| EXERCISE BRIEF |
Without the pictures, copy all of the data exactly.

(Stored items from a collection)
:::
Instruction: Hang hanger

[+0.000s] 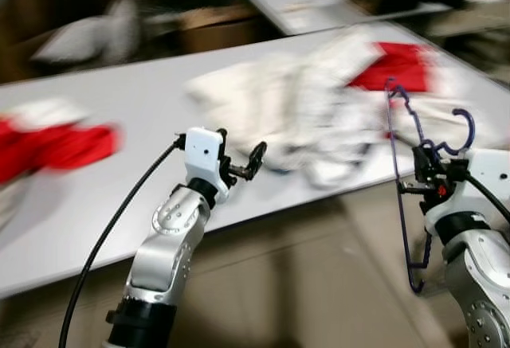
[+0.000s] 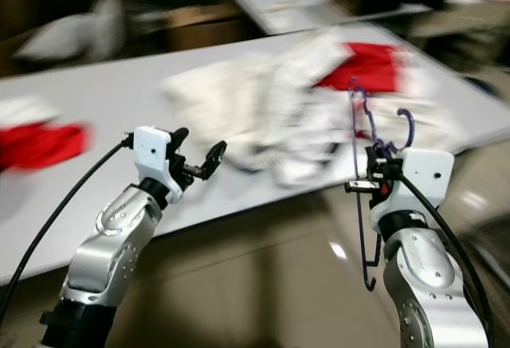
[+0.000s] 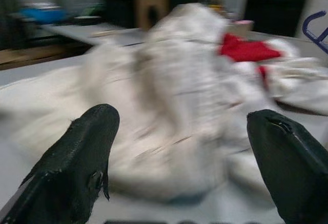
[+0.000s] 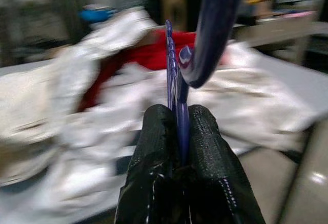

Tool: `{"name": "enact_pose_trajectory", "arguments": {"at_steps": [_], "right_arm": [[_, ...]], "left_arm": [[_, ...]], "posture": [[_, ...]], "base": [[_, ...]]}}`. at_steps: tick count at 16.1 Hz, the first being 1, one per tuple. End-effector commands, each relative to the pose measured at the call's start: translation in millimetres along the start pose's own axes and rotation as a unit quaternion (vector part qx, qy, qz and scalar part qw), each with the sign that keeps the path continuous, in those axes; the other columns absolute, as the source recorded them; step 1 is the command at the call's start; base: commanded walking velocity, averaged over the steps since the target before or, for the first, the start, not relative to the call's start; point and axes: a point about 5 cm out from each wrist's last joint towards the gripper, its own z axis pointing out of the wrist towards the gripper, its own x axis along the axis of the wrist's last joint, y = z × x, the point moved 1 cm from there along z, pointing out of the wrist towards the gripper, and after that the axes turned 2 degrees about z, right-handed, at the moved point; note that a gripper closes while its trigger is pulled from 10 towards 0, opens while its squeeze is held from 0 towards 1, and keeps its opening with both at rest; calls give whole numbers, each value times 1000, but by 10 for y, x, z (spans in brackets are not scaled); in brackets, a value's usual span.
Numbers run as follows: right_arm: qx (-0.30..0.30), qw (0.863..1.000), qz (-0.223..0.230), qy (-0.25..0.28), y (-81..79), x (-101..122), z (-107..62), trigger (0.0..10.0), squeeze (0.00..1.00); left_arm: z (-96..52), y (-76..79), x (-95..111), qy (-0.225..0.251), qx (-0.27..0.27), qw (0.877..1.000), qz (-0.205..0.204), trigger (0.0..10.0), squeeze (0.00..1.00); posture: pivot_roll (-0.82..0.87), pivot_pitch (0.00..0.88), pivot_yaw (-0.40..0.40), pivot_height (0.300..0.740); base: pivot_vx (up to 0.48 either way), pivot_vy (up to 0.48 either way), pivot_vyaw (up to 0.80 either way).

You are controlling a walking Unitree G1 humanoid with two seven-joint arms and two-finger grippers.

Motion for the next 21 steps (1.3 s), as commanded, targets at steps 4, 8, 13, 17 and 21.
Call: {"name": "enact_pose_trajectory", "arguments": {"at_steps": [4, 8, 13, 17, 21], "right_arm": [[-6, 1000, -5, 8, 20, 45, 1, 10000, 0], [-2, 1000, -7, 0, -21, 10, -26, 10000, 0], [4, 1000, -15, -1, -9, 2, -50, 10000, 0], [34, 999, -26, 4, -7, 28, -75, 10000, 0], [61, 996, -57, -17, 113, 27, -101, 10000, 0]], "left_arm": [[29, -3, 15, 4, -3, 1000, -2, 10000, 0], [56, -20, 13, -2, -16, 1000, 10, 10000, 0], [43, -57, -25, -15, -16, 999, 26, 10000, 0], [67, 46, -85, -26, -72, 997, -7, 10000, 27], [64, 170, -264, -91, -168, 981, 44, 10000, 1000]], "posture": [[-170, 0, 73, 740], [-159, 0, 92, 740], [-153, 0, 92, 740], [-151, 0, 76, 740], [-169, 0, 76, 740]], "base": [[347, 0, 0], [347, 0, -400], [348, 0, -320], [176, 0, 0], [0, 0, 0]]}}
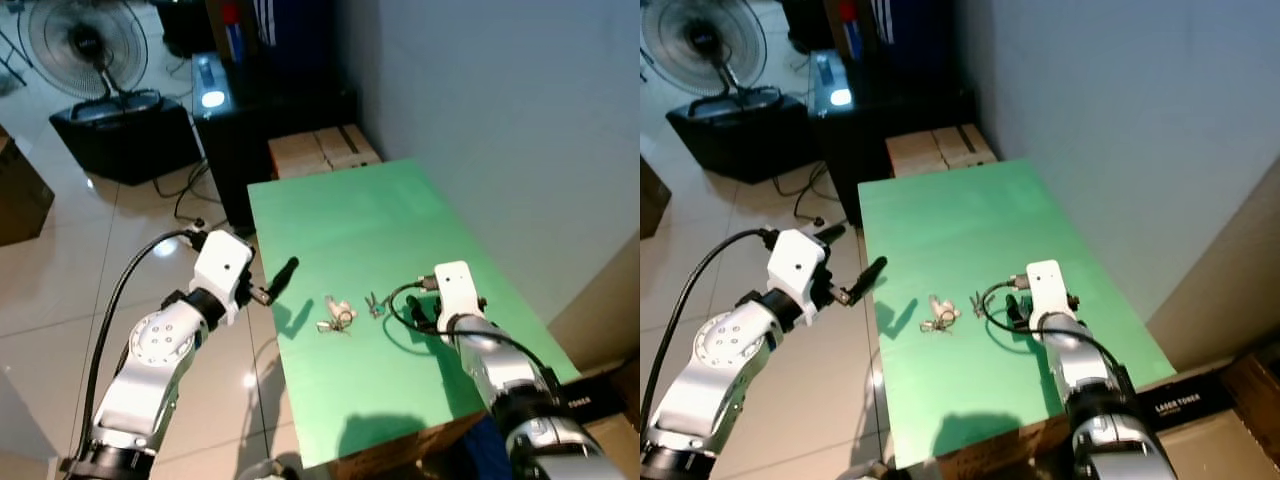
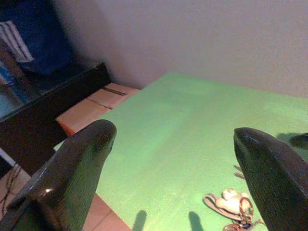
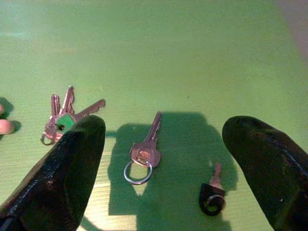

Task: Hang keys on a hook

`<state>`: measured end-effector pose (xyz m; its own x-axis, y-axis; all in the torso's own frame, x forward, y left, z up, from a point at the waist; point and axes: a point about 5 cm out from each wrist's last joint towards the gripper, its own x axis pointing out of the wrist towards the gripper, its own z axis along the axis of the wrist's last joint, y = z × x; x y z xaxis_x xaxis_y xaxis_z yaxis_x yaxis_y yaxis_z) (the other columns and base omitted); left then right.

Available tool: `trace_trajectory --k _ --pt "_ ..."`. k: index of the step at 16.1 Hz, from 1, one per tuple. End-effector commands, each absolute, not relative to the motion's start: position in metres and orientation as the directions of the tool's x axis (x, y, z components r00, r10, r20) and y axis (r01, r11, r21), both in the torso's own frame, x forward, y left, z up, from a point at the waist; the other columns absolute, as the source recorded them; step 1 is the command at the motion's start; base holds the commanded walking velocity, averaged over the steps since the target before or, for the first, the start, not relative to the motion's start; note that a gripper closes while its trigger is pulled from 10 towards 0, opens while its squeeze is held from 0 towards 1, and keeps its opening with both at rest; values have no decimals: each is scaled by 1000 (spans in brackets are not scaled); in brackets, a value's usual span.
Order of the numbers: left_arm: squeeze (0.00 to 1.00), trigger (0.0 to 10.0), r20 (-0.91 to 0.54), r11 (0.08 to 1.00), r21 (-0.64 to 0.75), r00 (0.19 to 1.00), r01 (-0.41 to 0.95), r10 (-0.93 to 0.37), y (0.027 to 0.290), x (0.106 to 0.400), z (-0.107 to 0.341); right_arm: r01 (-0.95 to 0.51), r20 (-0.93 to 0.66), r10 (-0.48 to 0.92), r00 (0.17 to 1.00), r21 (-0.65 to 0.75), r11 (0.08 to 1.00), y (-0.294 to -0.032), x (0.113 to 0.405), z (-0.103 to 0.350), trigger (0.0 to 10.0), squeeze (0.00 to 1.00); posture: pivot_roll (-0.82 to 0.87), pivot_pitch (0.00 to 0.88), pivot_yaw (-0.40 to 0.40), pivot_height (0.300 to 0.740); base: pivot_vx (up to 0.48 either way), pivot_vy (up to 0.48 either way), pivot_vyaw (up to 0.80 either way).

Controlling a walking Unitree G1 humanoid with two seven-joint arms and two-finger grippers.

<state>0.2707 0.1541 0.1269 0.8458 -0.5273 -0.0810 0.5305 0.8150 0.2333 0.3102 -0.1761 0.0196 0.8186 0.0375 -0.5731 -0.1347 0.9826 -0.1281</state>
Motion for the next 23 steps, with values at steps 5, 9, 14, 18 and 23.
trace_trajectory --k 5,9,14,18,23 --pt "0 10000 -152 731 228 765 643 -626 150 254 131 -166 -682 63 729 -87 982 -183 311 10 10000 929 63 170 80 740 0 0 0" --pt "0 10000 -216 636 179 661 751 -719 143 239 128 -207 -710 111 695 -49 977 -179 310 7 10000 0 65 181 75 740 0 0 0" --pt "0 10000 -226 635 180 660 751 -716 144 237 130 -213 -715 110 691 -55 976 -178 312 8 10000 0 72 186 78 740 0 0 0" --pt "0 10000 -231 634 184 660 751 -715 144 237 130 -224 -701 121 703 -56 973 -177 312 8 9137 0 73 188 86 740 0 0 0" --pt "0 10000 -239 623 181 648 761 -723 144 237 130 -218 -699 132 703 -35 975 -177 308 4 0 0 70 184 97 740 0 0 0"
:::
| EXERCISE RESULT |
Instruction: Hang hanger

[+0.000s] 
[+0.000s] 
[+0.000s] 
[+0.000s] 

Tool: `{"name": "enact_pose_trajectory", "arguments": {"at_steps": [_], "right_arm": [[_, ...]], "left_arm": [[_, ...]], "posture": [[_, ...]], "base": [[_, ...]]}}`. at_steps: tick count at 16.1 Hz, the first being 1, one per tuple. End-effector commands, each relative to the pose measured at the call's start: translation in millimetres along the start pose's own axes and rotation as a unit quaternion (vector part qx, qy, qz and scalar part qw), each with the sign that keeps the path continuous, in those axes; the other columns absolute, as the source recorded them; step 1 is the command at the call's start; base: commanded walking velocity, averaged over the steps since the target before or, for the first, the start, not relative to the call's start; point and axes: a point about 5 cm out from each wrist's last joint towards the gripper, its own z axis pointing out of the wrist towards the gripper, its own x axis along the axis of the wrist's last joint, y = z × x, the point moved 1 cm from there along z, pointing out of the wrist towards the gripper, and after that the axes turned 2 degrees about z, right-handed, at the moved point; note that a gripper closes while its trigger is pulled from 10 towards 0, opens while its squeeze is held from 0 towards 1, and keeps its opening with both at rest; calls give whole numbers, each value times 1000, but by 10 for y, x, z (spans in brackets are not scaled); in brackets, a value's usual span.
Numbers run as follows: right_arm: qx (-0.30..0.30), qw (0.863..1.000), qz (-0.223..0.230), qy (-0.25..0.28), y (-81..79), x (-101..122), z (-107..62), trigger (0.0..10.0), squeeze (0.00..1.00); left_arm: z (-96..52), y (-76..79), x (-95..111), qy (-0.225..0.251), qx (-0.27..0.27), qw (0.877..1.000), qz (-0.205..0.204), trigger (0.0..10.0), squeeze (0.00..1.00); posture: pivot_roll (-0.82..0.87), pivot_pitch (0.00..0.88), pivot_yaw (-0.40..0.40), pivot_height (0.300..0.740); base: pivot_vx (up to 0.48 either way), pivot_vy (up to 0.48 either way), pivot_vyaw (up to 0.80 either way).

You are controlling a walking Unitree G1 humanoid with two seven-joint arms and two-finger grippers.

Motion for the next 21 steps (1.3 s), as commanded, targets at steps 4, 8, 13, 17 and 21.
Call: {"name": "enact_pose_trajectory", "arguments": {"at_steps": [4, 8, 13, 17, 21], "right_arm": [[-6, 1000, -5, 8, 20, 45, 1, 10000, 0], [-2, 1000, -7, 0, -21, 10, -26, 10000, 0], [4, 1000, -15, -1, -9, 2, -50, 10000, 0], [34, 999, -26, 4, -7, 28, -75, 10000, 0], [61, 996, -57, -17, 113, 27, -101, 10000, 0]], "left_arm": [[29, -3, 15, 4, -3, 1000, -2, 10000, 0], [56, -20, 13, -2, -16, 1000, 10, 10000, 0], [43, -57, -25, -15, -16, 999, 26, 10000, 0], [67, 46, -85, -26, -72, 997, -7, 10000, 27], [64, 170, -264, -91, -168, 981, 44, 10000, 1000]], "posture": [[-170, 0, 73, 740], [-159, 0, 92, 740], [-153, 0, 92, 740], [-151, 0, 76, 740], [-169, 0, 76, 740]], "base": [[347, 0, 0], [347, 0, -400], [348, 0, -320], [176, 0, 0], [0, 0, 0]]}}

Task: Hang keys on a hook

`<state>`: measured end-effector pose (xyz m; its own x-axis, y-axis; all in the torso's own frame, x forward, y left, z up, from a point at the waist; point and axes: a point about 5 cm out from each wrist's last joint towards the gripper, its own x axis pointing out of the wrist towards the gripper, its own z axis along the axis of the wrist's last joint, y = z × x; x y z xaxis_x xaxis_y xaxis_z yaxis_x yaxis_y yaxis_z) (the other columns and base omitted); left then right.

Available tool: `trace_trajectory --k _ --pt "_ ..."`. k: index of the step at 16.1 Hz, from 1, one per tuple. End-effector commands, each absolute, not relative to the motion's start: position in metres and orientation as the directions of the tool's x axis (x, y, z components r00, r10, r20) and y axis (r01, r11, r21), both in the torso's own frame, x forward, y left, z up, from a point at the waist; the other columns absolute, as the source recorded them; step 1 is the command at the motion's start; base holds the commanded walking velocity, averaged over the steps since the target before or, for the first, the start, not relative to the motion's start; note that a gripper closes while its trigger is pulled from 10 towards 0, opens while its squeeze is held from 0 towards 1, and keeps its opening with both at rest; values have no decimals: each is scaled by 1000 (spans in brackets are not scaled); in brackets, a value's usual span.
Order of the numbers: left_arm: squeeze (0.00 to 1.00), trigger (0.0 to 10.0), r20 (-0.91 to 0.54), r11 (0.08 to 1.00), r21 (-0.64 to 0.75), r00 (0.19 to 1.00), r01 (-0.41 to 0.95), r10 (-0.93 to 0.37), y (0.027 to 0.290), x (0.106 to 0.400), z (-0.107 to 0.341); right_arm: r01 (-0.95 to 0.51), r20 (-0.93 to 0.66), r10 (-0.48 to 0.92), r00 (0.17 to 1.00), r21 (-0.65 to 0.75), r11 (0.08 to 1.00), y (-0.294 to -0.032), x (0.113 to 0.405), z (-0.103 to 0.350), trigger (0.0 to 10.0), squeeze (0.00 to 1.00); posture: pivot_roll (-0.82 to 0.87), pivot_pitch (0.00 to 0.88), pivot_yaw (-0.40 to 0.40), pivot_height (0.300 to 0.740); base: pivot_vx (up to 0.48 either way), pivot_vy (up to 0.48 either way), pivot_vyaw (up to 0.80 either way).

Controlling a walking Unitree G1 humanoid with two seven-joint arms and two-finger grippers.

<state>0.2707 0.1541 0.1269 0.8458 -0.5273 -0.0810 0.5305 0.8150 0.2333 0.3102 -0.1761 0.0196 0.8186 0.0375 -0.5731 -0.1347 0.9826 -0.1281</state>
Motion for the next 23 steps, with values at steps 5, 9, 14, 18 and 23.
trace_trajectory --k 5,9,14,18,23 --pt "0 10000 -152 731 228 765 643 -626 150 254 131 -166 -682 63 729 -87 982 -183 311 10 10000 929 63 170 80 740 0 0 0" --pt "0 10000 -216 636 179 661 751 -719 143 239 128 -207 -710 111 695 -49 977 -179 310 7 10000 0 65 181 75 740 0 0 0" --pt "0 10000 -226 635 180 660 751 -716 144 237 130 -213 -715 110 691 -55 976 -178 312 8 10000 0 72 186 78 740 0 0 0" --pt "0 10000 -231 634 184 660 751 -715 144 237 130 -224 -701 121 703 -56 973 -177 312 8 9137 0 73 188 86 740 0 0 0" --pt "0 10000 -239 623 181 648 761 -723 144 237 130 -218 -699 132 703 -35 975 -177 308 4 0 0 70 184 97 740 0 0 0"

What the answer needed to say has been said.